Most already believe it. And a near-majority believed it right from the start.
Republicans were all-in on the lab-leak possibility since 2020 but Democrats and especially independents have come around lately now that the expert class has grown newly credulous about it.
Those numbers don’t fully capture the depth of Americans’ skepticism that the virus evolved naturally and made the leap directly from animals to humans, the explanation still favored by many scientists, including Anthony Fauci. Just 13 percent subscribe to that theory, per YouGov. Nearly as many believe that the virus evolved naturally but accidentally escaped from a lab where it was being stored, and even more believe that it was created in a lab and then leaked via an accident.
But the most popular theory (apart from a third who say they just don’t know) is that Chinese scientists created the virus and then released it deliberately. Twenty-four percent of Americans believe that one but that number is driven heavily by Republicans, among whom 39 percent favor it. That’s a hard pill to swallow logically: Why would China release a bioweapon in its own territory, not knowing whether it could control the spread? Why wouldn’t it have locked down Wuhan before the release, to ensure that the virus didn’t propagate across the country?
The “deliberately released” theory isn’t logical but it does show how understandably suspicious Americans are of China’s intentions. Beijing certainly seems malevolent enough to use a bioweapon against their own people.
But in that case, we probably would have seen the first COVID outbreak in Xinjiang, not Hubei, right?
This is the most interesting chart from YouGov’s poll, showing a “class gap” on the question of the virus’s origins:
“Not sure,” which is the correct answer, is the biggest share in each group. But of the four, it’s lowest among the most educated cohort, postgrads. Postgrads also have the highest share of believers in the zoonotic theory, that the virus arose naturally and jumped from animals to humans. “It’s a poll showing the more educated are overconfident in their views,” says my pal Karl, correctly. But it also shows that the least educated are most likely to embrace the conspiratorial and unlikely possibility that China released the virus deliberately. “The world has been profoundly disrupted. It’s much more comforting to believe it the result of some malign actor than nature just f***ing with us,” another Twitter follower noted. That’s also correct. Mass upheaval always fertilizes conspiracy theories. JFK, 9/11, COVID: Some people prefer to think that powerful actors are in charge, pulling the strings of the universe in an orderly way, than that a small number of fanatics or some negligence in a lab could wreak such havoc.

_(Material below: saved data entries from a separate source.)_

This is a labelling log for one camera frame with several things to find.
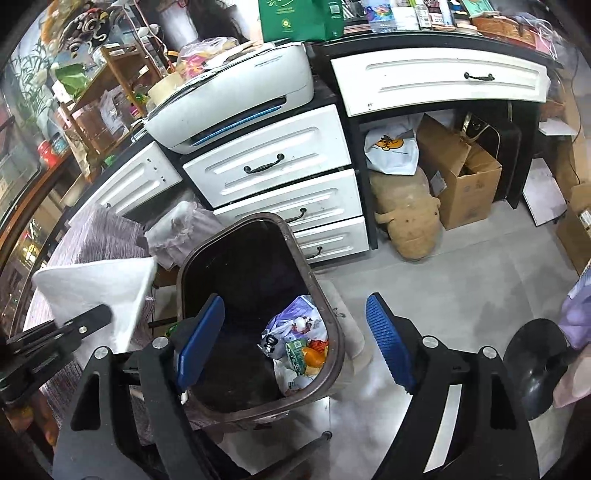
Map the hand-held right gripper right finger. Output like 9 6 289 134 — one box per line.
366 292 539 480

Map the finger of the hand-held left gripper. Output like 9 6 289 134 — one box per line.
0 304 113 407

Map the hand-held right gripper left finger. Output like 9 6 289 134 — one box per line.
53 294 226 480

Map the white foam tray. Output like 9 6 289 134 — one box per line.
32 256 158 354

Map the dark brown trash bin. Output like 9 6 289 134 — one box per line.
177 212 347 423

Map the orange spiky ball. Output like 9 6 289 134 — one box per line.
302 340 329 370

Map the green drink carton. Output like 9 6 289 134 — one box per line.
285 339 309 376

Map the purple plastic bag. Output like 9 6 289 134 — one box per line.
262 295 329 361

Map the purple striped tablecloth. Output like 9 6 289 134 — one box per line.
23 203 195 444

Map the white cabinet drawer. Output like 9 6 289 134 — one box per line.
182 105 352 208
291 216 370 265
213 168 363 232

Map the tan pig plush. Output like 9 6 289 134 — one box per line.
369 164 443 261

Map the black round stool base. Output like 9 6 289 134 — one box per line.
502 318 583 421

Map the white drawer with holes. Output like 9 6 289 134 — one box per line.
69 141 183 222

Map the open cardboard box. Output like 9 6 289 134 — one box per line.
416 113 503 230

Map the purple floral cloth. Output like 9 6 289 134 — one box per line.
551 258 591 409

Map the white bag orange cartoon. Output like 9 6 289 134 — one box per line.
364 115 423 176

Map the small cardboard box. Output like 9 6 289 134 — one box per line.
554 182 591 278

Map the white flat carton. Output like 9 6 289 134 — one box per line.
522 157 568 227

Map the white printer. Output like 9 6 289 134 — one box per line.
144 42 315 155

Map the beige tape roll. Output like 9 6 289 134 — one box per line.
147 74 185 106

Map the green bamboo plant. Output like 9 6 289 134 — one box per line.
14 41 61 121

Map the wide white desk drawer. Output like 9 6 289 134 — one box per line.
330 48 552 117

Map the wooden shelf rack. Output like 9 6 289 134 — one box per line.
58 44 167 181

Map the clear bag of pink items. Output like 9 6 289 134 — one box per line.
178 37 241 79

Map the stack of papers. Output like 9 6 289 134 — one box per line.
175 39 305 88

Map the lion dance head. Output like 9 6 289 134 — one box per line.
60 4 116 58

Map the black wig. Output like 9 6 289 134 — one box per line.
187 0 250 40

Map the clear water bottle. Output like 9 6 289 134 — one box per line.
362 0 398 32

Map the green tote bag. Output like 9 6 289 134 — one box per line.
257 0 345 42

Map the woven brown basket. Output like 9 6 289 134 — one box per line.
473 14 539 44

One more graph for you from the same poll. This isn’t about the virus’s origins, just whether people fear the virus more than they fear the vaccine:
That’s a pitiful response from Republicans with nearly 600,000 people dead. We’ll be lucky if we don’t end up with another wave of COVID in red states this summer.
Here’s Fauci’s boss, NIH director Francis Collins, being grilled on Fox News this afternoon about why he and Fauci referred to the lab-leak theory as a “conspiracy” in newly released emails from last year. I’ve never thought that a lab accident was a far-fetched conspiracy theory, Collins insists, only the theory that SARS-CoV-2 was a deliberately engineered bioweapon. He also says at one point of the lab-leak possibility that “extraordinary claims require extraordinary evidence.” But the lab-leak theory isn’t really any more extraordinary a claim than the zoonotic theory. Granted, there have been many cases of viruses evolving naturally and leaping from animals to humans, but there have been many lab accidents too. And we know that the State Department was worried in 2018 about the Wuhan Institute of Virology not taking proper safety precautions with its work. So why should we presume that the zoonotic theory is the correct one instead of remaining neutral on the matter?